Word Games and Postwar Maturation: Saiichi Marutani and the Reorganization of Japanese Literature from the 1960s to the 1990s
Marutani Saiichi's literature and criticism occupy a unique position in the postwar period of maturation and stagnation that followed Japan's high economic growth after passing through a period of reflection and ideology. He is a writer who did not directly deal with his war experiences or political setbacks, but who nevertheless remained deeply involved in the core of postwar literature.
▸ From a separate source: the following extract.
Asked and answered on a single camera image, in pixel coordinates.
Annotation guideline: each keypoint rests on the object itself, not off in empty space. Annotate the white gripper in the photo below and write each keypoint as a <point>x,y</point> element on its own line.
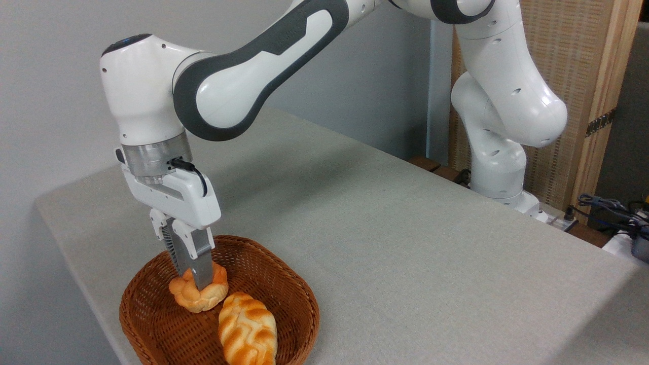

In the 1960s, Japanese literature juxtaposed the earnestness of the war experience with the sensibility of consumer society. Marutani did not identify with either, and he expressed his discomfort with the fact that postwar literature had been based solely on seriousness and ethics. His starting point was the sense that literature should recover not only accusations but also the art of language and the pleasures of form.
With his background as a scholar of English literature, Marutani reinterpreted Japanese literature in a historical and international context. Through quotation, parody, and stylistic manipulation, he restores the games and intellectual pleasures that modern literature has discarded. His attitude was an attempt to reorganize postwar literature from a different perspective.
From the 1970s onward, in an age of ideological fatigue, Marutani continued to precisely examine the behavior of language itself. His literature is significant in that it treats the postwar period as a text to be re-edited and maintains a critical tension without shouting.